CHAN 2016 : Le Cameroun sera dans les temps

Une véritable course contre la montre s’est engagée pour accueillir, comme il se doit, les participants au prochain Championnat féminin d’Afrique des Nations. Les chantiers des différents stades, temporairement à l’arrêt, sont en ébullition. Les instructions ministérielles auront donc eu du bon, après différentes alertes sur les retards pris par les entrepreneurs. Il se trouve que les premières entreprises sélectionnées, pour réaliser les travaux nécessaires à la mise à niveau des infrastructures, ont failli. Étaient plus particulièrement concernés, le stade Ahmadou Ahidjo et les stades annexes d’entraînement 1&2, pour des réfections majeures.

Au-delà des pourcentages d’exécution des travaux ou même des questions financières, tous s’accordent maintenant pour dire qu’il y a une activité qui laisse augurer une livraison au mois de juillet. Un virage nécessaire amorcé par le Premier ministre Philémon Yang qui, selon plusieurs indiscrétions, aurait de nouveau instruit les responsables administratifs des régions du Centre et du Sud-ouest de se mettre à contribution pour que l’échéancier soit respecté. Autant dire que les Gouverneurs et leurs adjoints auront du grain à moudre, puisque la Très haute hiérarchie, à savoir la Présidence de la République, exige des livrables en bonne et due forme. Comme feuille de route, les responsables des Comités régionaux d’organisation devront veiller à la production des projets d’exécution validés par la mission de contrôle et d’ingénieurs de marchés ainsi qu’à la livraison de chronogrammes des travaux de rattrapage pour les retards déjà accusés tout comme l’ouverture des chantiers, 7 jours sur 7 et 24 heures sur 24.

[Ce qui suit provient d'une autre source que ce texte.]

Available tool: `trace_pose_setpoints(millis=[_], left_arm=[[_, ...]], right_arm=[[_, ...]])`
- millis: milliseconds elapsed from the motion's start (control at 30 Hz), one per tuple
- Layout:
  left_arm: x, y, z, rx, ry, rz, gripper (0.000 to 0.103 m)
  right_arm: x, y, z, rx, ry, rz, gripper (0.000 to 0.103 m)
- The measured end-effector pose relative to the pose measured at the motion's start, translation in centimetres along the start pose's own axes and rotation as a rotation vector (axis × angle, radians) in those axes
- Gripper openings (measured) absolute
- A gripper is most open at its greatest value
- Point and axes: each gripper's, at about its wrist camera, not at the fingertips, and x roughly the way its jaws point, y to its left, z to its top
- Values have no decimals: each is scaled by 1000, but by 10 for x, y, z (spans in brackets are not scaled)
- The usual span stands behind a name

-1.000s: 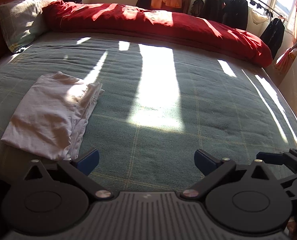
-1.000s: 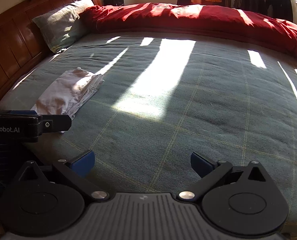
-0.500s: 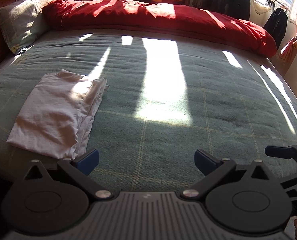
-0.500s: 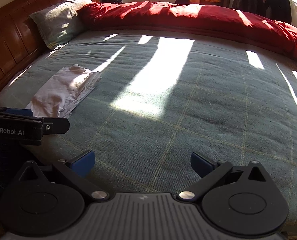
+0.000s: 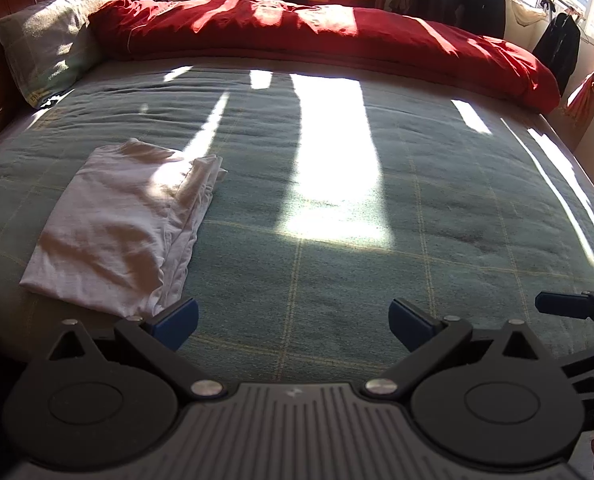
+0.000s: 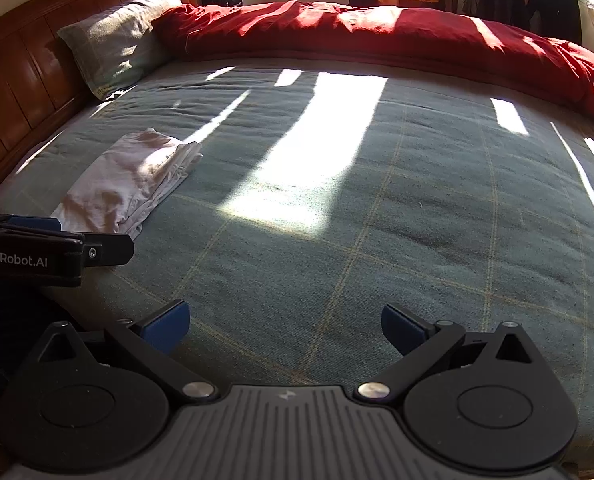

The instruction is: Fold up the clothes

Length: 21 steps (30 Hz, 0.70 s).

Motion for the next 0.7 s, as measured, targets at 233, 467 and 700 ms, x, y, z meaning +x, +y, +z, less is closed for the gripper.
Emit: trace_pose_setpoints(millis=[233, 467, 700], left_arm=[[0, 3, 0, -14, -8, 4, 101], [-1, 7, 1, -37, -21, 23, 101], [-2, 9, 3, -39, -24, 26, 101]], right_arm=[[1, -1, -1, 2, -1, 0, 103], [1, -1, -1, 7, 0, -5, 103], [2, -2, -2, 15, 1, -3, 103]])
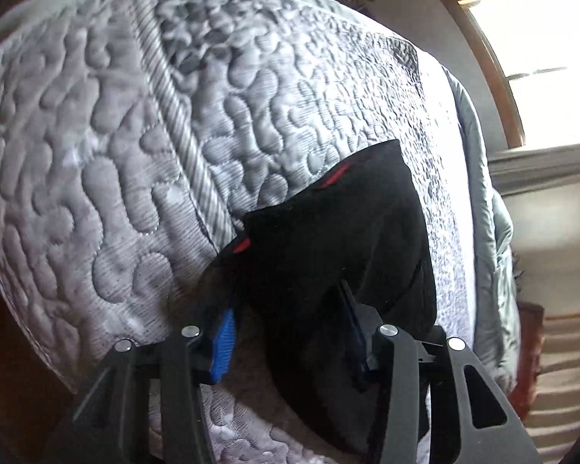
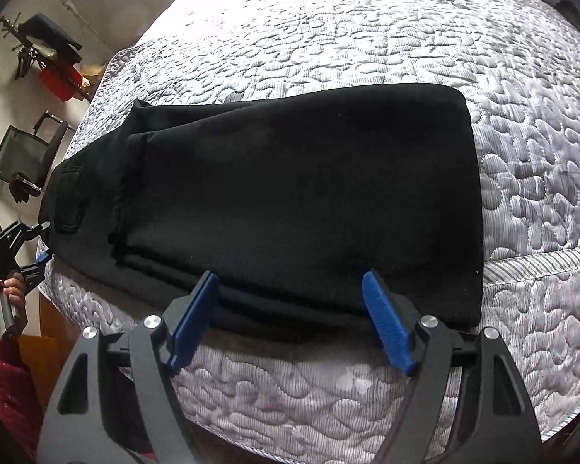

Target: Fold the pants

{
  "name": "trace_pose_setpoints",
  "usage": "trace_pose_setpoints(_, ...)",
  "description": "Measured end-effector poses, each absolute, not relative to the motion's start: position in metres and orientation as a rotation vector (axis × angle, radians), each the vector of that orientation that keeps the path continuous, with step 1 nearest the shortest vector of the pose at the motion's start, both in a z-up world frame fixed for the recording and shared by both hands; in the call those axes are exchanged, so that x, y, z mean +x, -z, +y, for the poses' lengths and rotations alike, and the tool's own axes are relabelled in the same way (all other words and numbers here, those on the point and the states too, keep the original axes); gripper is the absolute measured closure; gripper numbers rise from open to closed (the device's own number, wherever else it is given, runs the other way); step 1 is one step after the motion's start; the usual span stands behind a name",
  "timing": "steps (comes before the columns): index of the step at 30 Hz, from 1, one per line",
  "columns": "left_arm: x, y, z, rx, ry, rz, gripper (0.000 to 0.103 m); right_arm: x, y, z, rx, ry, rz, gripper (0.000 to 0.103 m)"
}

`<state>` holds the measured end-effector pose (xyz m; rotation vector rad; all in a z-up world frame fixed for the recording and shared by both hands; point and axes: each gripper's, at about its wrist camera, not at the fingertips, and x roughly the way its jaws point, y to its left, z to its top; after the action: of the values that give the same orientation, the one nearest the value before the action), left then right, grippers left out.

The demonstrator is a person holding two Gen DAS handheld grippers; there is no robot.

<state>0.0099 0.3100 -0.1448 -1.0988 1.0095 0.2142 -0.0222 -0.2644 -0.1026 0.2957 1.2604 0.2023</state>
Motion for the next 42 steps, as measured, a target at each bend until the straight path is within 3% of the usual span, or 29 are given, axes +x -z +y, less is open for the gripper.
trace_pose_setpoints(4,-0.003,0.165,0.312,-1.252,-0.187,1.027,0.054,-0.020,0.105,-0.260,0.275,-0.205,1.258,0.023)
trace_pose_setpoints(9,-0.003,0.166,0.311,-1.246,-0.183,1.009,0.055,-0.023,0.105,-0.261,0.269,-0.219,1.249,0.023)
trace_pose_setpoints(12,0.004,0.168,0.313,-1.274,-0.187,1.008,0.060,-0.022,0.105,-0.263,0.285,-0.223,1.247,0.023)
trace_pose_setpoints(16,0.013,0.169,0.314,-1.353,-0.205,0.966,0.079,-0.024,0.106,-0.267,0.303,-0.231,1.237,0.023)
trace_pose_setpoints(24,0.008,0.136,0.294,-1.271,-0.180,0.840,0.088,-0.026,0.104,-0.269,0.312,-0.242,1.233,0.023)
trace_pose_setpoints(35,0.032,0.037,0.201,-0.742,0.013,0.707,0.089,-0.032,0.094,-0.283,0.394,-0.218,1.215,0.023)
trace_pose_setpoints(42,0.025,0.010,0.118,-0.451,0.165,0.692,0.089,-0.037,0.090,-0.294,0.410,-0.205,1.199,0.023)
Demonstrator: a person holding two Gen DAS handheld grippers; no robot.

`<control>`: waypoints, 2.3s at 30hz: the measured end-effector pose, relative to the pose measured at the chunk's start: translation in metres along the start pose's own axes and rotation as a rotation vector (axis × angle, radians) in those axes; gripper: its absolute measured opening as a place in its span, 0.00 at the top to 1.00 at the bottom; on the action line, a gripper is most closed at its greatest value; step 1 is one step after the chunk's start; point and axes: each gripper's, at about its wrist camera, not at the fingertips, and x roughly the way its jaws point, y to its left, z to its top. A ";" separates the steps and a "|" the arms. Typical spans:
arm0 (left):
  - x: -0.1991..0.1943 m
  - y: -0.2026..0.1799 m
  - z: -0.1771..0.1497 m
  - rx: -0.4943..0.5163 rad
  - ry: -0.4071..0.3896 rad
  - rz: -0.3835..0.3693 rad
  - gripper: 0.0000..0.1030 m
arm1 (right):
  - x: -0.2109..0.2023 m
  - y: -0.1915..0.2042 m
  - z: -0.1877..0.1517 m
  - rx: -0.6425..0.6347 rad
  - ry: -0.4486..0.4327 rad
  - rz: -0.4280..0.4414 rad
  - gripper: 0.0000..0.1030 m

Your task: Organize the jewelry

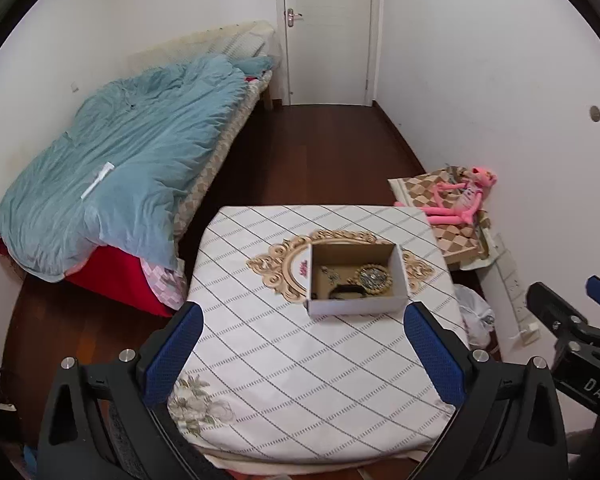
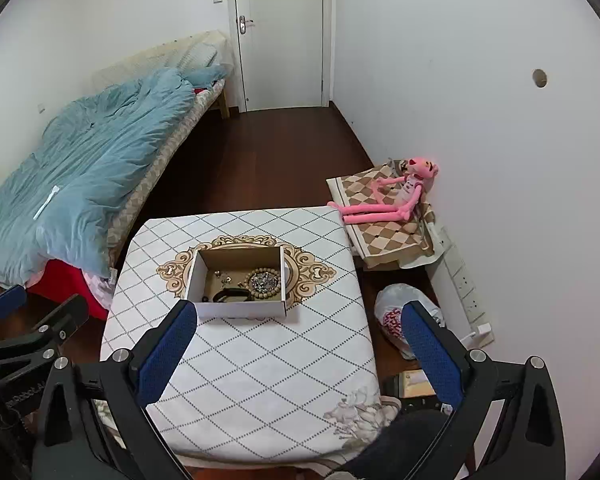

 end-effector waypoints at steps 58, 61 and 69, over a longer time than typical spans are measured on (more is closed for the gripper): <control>0.100 0.002 0.026 -0.022 0.201 0.000 0.00 | 0.120 0.015 0.035 -0.088 0.241 -0.022 0.00; 0.100 0.003 0.026 -0.022 0.202 0.001 0.00 | 0.120 0.015 0.036 -0.088 0.243 -0.019 0.00; 0.099 0.003 0.025 -0.021 0.209 -0.003 0.00 | 0.121 0.015 0.035 -0.092 0.248 -0.019 0.00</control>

À Yaoundé, en dehors du stade Ahmadou Ahidjo, on a les annexes de ce complexe omnisports et le stade Militaire. À Buéa, ce sont le Molyko Stadium et le Municipal Stadium qui reçoivent un lifting conséquent. Des milliards de nos francs ont été investis pour que le pays en profite sur la durée. Cela d’autant plus qu’après les compétitions majeures africaines que sont la CHAN 2016 et la CAN 2019, le Cameroun devra doper le développement du football, véritable mine de croissance économique et surtout levier politique.

Pour le président de la République, Paul Biya, il y va ainsi de l’incontournable et absolue nécessité de présenter à l’Afrique et au Monde des infrastructures dignes de ce nom. Le rappel solennel du chef de l’État lors de son discours du 31 décembre 2015 était assez indicateur de cette volonté. « Il y va de l’image de marque du Cameroun », a dit Paul Biya, conscient des enjeux qu’impliquent les deux échéances à venir.

Les assurances données ces dernières semaines par les responsables des chantiers sont plus qu’encourageants. Pour les responsables de la compagnie égyptienne Arab Contractors, repreneurs des travaux à Yaoundé par exemple, tout est mis en œuvre pour que le plan de match prévu soit suivi au chiffre et à la lettre près. C’est à ce prix et à cette allure qu’on est, à cette date, convaincus de pouvoir anticiper une livraison des chantiers à temps pour amorcer l’accueil des pays participants et des amoureux du ballon rond.